#### Aim of the task
Reproduce, from the lines below, exactly the stretch that begins at the line containing "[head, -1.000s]" and ends at the line containing "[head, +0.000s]", both included.

#### Material supplied
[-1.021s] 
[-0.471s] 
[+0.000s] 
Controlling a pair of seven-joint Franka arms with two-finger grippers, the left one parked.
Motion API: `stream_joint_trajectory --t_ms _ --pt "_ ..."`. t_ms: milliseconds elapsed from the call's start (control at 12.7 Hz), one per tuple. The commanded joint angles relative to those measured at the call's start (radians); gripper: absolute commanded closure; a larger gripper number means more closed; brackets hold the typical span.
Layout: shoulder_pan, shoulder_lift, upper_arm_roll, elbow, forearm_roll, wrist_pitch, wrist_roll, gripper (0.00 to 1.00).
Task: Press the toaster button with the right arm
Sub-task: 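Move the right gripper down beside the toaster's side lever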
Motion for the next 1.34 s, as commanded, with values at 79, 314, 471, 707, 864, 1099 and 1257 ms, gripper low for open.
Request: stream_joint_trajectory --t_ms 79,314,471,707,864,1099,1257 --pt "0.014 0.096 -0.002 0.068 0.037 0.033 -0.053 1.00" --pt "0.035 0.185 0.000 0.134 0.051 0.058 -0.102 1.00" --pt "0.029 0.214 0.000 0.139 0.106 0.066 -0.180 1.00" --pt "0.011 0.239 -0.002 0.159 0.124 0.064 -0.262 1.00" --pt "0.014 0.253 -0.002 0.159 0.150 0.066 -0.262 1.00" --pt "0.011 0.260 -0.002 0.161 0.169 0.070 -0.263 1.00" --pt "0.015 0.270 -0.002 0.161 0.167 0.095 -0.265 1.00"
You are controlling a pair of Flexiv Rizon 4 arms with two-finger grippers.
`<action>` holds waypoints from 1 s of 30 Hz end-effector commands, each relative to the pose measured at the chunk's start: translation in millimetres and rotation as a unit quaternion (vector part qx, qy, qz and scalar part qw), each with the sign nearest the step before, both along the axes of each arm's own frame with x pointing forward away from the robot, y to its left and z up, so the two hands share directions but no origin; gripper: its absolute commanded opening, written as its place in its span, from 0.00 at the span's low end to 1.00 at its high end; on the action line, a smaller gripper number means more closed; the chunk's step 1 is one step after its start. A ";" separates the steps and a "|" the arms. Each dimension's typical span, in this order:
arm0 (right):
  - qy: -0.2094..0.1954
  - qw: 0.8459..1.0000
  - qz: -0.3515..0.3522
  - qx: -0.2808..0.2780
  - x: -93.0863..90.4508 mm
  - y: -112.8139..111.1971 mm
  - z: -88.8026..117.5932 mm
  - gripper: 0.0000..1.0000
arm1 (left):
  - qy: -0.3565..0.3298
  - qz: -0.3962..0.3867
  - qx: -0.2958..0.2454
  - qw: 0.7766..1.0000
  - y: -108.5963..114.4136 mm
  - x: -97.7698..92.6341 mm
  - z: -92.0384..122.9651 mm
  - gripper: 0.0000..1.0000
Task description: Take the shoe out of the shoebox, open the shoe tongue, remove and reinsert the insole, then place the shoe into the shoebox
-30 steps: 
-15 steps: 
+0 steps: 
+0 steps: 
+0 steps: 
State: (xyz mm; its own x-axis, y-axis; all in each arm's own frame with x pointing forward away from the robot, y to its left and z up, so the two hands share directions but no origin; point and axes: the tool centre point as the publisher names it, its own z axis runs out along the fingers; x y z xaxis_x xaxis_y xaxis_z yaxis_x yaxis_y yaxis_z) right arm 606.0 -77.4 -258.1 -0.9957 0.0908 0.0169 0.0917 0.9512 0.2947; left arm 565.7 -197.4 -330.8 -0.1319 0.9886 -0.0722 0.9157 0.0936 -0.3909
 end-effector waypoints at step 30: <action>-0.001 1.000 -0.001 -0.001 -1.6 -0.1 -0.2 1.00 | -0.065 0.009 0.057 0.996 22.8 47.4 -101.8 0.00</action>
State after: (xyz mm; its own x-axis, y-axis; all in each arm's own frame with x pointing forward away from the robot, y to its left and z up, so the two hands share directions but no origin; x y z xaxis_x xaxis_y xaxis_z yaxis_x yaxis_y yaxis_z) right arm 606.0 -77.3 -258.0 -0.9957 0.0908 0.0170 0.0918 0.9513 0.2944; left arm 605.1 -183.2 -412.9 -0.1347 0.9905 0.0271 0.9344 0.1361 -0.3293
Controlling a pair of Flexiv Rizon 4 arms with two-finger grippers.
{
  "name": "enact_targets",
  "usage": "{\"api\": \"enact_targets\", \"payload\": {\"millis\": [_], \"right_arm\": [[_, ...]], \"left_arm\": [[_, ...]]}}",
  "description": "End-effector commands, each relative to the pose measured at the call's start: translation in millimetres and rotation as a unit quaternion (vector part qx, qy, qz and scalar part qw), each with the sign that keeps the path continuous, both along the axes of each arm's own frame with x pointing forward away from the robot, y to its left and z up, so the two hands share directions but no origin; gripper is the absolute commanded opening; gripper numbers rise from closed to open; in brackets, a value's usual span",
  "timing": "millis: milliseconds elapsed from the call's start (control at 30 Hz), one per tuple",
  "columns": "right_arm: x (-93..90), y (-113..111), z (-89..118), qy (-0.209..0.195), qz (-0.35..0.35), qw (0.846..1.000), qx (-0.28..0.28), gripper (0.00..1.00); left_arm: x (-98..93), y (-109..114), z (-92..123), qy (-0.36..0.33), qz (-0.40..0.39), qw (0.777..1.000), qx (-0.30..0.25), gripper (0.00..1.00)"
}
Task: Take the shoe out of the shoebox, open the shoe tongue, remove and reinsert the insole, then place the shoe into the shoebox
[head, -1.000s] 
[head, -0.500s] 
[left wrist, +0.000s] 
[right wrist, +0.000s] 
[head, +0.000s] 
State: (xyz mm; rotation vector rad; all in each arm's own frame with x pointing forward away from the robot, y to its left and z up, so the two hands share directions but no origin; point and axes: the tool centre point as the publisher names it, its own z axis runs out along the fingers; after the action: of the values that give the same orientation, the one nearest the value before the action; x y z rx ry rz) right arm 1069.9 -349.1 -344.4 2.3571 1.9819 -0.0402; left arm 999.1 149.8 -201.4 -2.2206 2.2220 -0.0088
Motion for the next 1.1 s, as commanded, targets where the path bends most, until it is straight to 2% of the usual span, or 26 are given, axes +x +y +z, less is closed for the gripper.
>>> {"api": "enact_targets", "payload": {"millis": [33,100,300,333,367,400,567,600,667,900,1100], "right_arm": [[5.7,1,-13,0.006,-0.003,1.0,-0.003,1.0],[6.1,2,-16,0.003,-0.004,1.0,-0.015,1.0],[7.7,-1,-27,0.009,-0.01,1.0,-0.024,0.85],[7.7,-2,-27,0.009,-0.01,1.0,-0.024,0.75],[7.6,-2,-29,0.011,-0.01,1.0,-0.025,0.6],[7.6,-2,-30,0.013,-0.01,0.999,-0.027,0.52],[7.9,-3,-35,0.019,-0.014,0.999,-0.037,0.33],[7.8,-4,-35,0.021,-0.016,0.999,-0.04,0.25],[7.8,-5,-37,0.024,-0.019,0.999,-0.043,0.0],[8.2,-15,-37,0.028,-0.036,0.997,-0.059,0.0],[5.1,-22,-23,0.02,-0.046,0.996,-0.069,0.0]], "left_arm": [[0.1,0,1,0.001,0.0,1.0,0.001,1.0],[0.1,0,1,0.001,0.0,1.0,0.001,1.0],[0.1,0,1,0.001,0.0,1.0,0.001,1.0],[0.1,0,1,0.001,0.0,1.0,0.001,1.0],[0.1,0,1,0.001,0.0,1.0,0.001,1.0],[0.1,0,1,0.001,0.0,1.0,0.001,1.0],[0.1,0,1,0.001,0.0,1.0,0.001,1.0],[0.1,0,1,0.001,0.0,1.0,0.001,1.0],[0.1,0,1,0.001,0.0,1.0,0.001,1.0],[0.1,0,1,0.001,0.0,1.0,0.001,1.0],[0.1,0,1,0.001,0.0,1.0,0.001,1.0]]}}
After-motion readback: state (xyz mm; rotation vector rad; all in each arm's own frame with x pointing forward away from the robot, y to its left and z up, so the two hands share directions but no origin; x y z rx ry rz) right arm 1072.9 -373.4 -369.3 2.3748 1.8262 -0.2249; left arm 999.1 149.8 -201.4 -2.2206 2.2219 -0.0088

#### Solved problem
[head, -1.000s] 
[head, -0.500s] 
[left wrist, +0.000s] 
[right wrist, +0.000s] 
[head, +0.000s] 

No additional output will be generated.